Ehlers-Danlos Syndrome (EDS) is a term used for a group of rare connective tissue disorders characterized by abnormalities in collagen. The typical signs of EDS include hypermobile joints and skin that can stretch beyond the usual. This condition may often lead to life-threatening impediments in severe cases.
According to the International Classification for the Ehlers-Danlos Syndromes published in 2017, thirteen subtypes have been described:
Hypermobile EDS (hEDS)
Classic EDS (cEDS)
Classical-like EDS (clEDS)
Anthrochalasia EDS (aEDS)
Spondylodysplastic EDS (spEDS)
Cardiac-valvular EDS (cvEDS)
Kyphoscoliotic EDS (kEDS)
Vascular EDS (vEDS)
Brittle cornea syndrome (BCS)
Myopathic EDS (mEDS)
Dermatosparaxis EDS (dEDS)
Musculocontractural EDS (mcEDS)
Periodontal EDS (pEDS)
Signs and symptoms vary depending on the type of EDS. While some of the symptoms such as hyperextensible skin and scars are common across the subtypes, a few are quite specific. For instance, patients with hEDS suffer from fragile joints that have extended ranges of movement beyond their normal course. Joint pain, clicking sounds, and dislocations are commonly observed upon joint movement in such patients. Other symptoms include dizziness upon slight exertion, constipation, fatigue, and chest pain.
Patients with a rare but very serious subtype, vEDS display a range of symptoms such as thin skin with visible blood vessels, especially in chest and lower extremities. Swelling and rupture of the small blood vessels may often lead to serious internal bleeding and organ complications. vEDS patients suffer from impaired wound healing. This may precipitate serious complications in pregnant patients.
Genetic mutations (either inherited or spontaneous) are the underlying reason for this syndrome.
The defective genes are usually passed on from one or both parents to the child. Both males and females are at equal risk of developing EDS.

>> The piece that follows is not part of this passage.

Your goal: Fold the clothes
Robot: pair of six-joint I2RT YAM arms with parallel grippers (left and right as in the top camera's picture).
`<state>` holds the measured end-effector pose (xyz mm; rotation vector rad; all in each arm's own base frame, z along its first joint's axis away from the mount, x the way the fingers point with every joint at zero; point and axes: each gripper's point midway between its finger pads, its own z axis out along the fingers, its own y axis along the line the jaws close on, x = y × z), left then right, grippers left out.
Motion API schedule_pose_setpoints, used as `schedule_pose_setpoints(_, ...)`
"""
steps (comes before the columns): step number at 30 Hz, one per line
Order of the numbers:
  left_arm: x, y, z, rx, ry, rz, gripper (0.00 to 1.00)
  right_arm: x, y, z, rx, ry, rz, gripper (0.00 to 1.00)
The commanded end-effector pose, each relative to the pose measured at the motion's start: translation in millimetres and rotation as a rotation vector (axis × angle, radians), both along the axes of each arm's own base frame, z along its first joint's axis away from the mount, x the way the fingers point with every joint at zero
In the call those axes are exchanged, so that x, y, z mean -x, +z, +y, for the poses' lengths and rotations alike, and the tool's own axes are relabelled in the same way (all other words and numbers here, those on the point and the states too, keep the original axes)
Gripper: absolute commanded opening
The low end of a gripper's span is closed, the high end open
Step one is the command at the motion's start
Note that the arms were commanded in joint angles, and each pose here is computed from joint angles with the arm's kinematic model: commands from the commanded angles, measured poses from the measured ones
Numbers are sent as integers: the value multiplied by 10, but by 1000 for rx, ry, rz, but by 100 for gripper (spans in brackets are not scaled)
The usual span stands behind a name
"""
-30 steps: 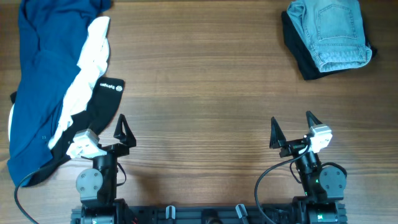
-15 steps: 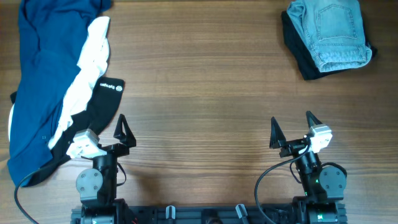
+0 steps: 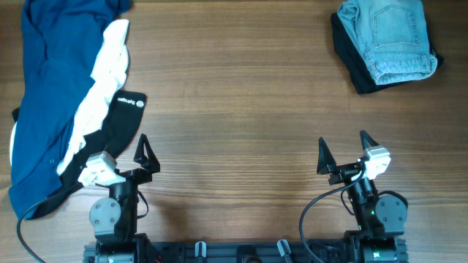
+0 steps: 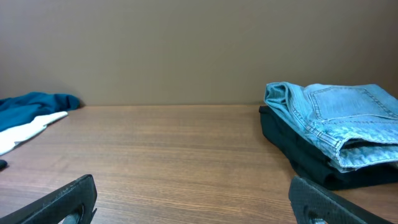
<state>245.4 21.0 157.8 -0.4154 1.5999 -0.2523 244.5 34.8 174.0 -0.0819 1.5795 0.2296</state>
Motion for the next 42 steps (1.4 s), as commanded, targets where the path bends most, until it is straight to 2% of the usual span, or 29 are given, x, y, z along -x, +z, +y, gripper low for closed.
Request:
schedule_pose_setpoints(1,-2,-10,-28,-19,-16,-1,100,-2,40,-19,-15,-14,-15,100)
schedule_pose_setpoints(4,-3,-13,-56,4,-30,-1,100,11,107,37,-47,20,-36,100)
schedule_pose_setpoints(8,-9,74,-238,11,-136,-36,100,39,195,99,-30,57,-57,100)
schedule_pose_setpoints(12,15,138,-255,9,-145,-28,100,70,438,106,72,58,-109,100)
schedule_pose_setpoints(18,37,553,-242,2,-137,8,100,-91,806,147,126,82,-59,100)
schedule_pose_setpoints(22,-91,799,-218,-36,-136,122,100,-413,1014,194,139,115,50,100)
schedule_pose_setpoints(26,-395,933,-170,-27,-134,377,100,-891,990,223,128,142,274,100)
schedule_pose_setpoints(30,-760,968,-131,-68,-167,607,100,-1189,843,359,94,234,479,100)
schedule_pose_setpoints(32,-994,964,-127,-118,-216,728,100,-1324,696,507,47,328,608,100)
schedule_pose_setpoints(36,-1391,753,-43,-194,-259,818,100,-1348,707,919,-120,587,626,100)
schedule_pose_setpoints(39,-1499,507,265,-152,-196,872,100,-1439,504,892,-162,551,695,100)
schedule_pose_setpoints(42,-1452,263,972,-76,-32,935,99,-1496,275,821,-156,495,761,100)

In the case of a dominant form of EDS, the offspring receives a single copy of the abnormal gene from either parent, resulting in phenotypic changes and visible manifestations of the disease. However, when the child receives a normal copy of the gene from one parent along with a defective gene copy from another parent, the syndrome remains largely dormant. The offspring do not have the disease symptoms, but act as a carrier for the same mutation which can pass down to their lineage.

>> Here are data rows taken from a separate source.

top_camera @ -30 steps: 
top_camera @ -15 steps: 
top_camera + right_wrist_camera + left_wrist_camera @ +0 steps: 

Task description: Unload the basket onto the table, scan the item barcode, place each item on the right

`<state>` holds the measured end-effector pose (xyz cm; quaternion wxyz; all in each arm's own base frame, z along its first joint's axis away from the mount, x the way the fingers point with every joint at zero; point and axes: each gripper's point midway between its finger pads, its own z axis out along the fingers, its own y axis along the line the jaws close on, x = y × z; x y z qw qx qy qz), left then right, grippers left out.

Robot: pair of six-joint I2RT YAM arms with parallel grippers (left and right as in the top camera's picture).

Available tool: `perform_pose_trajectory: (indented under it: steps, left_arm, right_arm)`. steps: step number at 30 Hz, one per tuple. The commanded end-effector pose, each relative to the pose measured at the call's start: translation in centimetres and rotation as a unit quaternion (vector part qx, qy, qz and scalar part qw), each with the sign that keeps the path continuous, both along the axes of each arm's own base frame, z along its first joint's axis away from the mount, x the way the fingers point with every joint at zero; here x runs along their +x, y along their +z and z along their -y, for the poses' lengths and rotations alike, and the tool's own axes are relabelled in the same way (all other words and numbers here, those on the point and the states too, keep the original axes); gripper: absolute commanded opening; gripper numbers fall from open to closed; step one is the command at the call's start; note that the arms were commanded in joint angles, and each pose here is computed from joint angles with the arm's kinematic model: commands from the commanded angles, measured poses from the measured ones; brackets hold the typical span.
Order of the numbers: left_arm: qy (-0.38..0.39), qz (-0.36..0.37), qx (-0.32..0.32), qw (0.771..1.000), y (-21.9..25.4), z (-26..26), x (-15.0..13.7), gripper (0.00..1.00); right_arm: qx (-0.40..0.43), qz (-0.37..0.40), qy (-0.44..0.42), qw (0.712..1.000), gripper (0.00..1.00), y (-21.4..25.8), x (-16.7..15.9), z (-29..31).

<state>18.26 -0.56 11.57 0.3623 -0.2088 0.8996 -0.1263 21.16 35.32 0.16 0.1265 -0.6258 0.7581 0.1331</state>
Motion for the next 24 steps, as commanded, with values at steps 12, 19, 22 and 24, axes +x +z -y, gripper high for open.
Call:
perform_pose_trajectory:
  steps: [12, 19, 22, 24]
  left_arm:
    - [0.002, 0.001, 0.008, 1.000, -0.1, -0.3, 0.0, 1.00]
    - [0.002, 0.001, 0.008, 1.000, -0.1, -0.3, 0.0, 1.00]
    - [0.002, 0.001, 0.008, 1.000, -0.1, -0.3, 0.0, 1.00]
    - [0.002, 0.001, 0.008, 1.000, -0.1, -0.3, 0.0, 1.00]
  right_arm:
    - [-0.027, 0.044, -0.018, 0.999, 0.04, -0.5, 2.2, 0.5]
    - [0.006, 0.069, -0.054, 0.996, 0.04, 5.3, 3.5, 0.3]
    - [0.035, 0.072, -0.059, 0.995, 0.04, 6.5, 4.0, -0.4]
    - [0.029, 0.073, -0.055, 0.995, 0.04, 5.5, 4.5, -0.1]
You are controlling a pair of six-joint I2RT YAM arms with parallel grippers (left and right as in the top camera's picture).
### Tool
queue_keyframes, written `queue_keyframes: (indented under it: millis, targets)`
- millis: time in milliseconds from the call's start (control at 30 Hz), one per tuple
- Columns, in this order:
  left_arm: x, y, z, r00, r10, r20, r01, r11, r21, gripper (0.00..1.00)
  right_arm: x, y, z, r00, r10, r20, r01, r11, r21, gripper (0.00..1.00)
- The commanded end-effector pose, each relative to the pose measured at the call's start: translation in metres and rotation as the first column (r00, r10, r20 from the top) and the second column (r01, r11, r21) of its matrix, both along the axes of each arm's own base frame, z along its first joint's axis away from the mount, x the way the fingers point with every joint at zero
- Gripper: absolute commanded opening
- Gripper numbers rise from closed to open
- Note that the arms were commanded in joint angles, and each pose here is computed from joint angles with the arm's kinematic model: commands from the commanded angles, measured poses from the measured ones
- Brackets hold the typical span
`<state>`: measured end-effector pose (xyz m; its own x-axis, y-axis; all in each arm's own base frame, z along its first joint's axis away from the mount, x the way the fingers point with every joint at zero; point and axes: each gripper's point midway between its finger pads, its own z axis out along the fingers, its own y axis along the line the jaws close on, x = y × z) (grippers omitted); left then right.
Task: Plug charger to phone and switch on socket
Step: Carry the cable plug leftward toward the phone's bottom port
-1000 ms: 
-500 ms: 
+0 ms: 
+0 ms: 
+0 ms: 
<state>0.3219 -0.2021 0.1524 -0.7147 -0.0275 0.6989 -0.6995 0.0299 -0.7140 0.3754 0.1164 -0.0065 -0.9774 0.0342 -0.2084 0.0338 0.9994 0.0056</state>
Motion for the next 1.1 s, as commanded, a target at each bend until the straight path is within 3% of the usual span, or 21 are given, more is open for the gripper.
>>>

In certain cases, EDS may also be a result of a spontaneous gene mutation. The individual with such de novo mutations may develop EDS despite the fact that the parents have a normal set of genes. Some major genes that encode collagen formation and are known to be affected in EDS include COL5A1, COL5A2, COL1A1, COL1A2, and COL1A3.
Due to the severity of some of these syndrome, when a family history of EDS exists it is advisable to consult a physician before planning a pregnancy, to better understand the risks and possible solutions.
Management of EDS
As of now, no curative treatment is available for EDS. However, a combination of various physiotherapy, diagnostic, and adaptive approaches may help substantially in managing the condition.

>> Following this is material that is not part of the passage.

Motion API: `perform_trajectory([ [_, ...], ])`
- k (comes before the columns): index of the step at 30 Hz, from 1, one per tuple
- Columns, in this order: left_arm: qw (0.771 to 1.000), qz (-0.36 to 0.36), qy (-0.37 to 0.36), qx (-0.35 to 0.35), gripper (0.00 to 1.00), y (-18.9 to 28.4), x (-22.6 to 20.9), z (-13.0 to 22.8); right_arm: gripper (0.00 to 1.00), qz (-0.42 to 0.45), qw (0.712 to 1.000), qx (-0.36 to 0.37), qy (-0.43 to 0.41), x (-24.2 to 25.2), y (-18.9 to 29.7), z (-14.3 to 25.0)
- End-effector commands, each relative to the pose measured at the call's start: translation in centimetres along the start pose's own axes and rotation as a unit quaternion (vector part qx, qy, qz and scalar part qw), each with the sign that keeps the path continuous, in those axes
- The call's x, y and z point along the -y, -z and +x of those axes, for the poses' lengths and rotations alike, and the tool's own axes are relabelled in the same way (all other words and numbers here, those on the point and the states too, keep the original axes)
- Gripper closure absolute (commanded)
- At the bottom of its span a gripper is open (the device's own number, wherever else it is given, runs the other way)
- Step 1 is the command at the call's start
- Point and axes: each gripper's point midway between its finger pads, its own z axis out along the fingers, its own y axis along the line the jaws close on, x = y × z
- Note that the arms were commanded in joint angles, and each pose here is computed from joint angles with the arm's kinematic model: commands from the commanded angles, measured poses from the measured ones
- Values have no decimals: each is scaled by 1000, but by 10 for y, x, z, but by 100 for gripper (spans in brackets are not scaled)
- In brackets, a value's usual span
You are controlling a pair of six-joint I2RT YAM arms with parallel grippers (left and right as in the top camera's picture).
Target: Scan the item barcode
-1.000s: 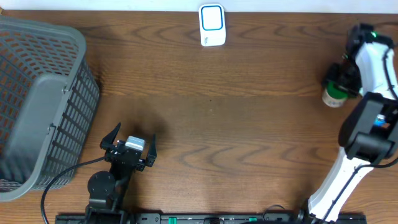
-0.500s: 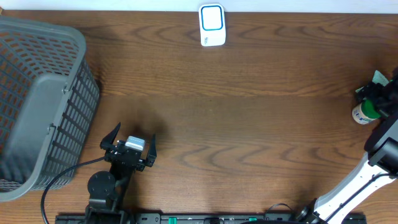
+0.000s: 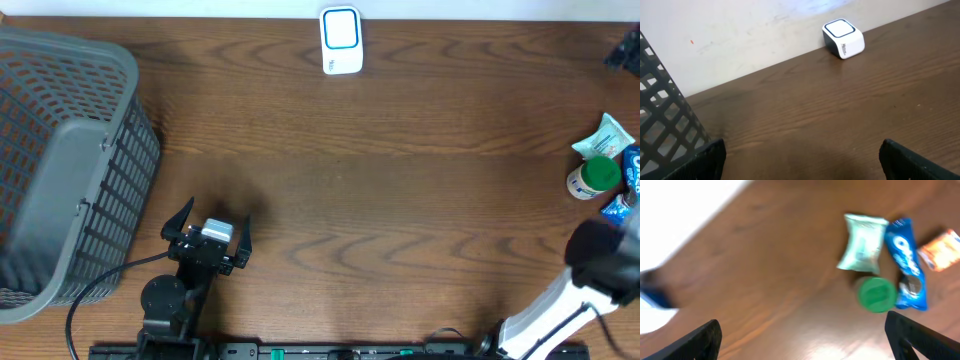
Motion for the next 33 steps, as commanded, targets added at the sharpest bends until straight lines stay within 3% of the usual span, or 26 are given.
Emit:
perform_trajectory([
  [1,1000,9,-6,-16,2,-2,6,15,1,-73,996,35,37,-49,58,15],
  [10,1000,9,-6,-16,2,-2,6,15,1,-158,979,64,112,-106,141,66],
  [21,1000,9,-6,-16,2,-2,6,15,1,-179,957,104,203,-111,168,71],
  [25,1000,9,-6,-16,2,-2,6,15,1,-222,921,150,284,-136,187,69],
  [33,1000,9,-6,-16,2,-2,6,15,1,-281,810,315,407,-180,279,76],
])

The key to effectively manage EDS is proactive therapy. As these patients are susceptible to bone fractures and dislocations, they must be advised to refrain from strenuous physical activities and sports. Light exercises on the other hand, are usually beneficial to improve strength and stamina. Patients are also trained to control their pace of activity to avoid excessive fatigue and strain. Vitamin D supplements are also given to help improve their bone density.
Physicians must schedule regular monitoring for such individuals using non-invasive techniques (such as MRI and CT scan) as well as routine physical examinations. This can help a lot in assessing internal bleeding and organ damage, if any.
Due to the poor wound healing capacity, superficial stitches must be retained for a longer period of time than usual to allow proper healing. Sutures must also be put in with great care to optimize scar formation and avoid ugly or prominent scars on the skin. Vitamin C is also prescribed to help reduce bruising in many cases.
Several other symptomatic treatment approaches may be employed depending on the type of EDS and the severity of the condition.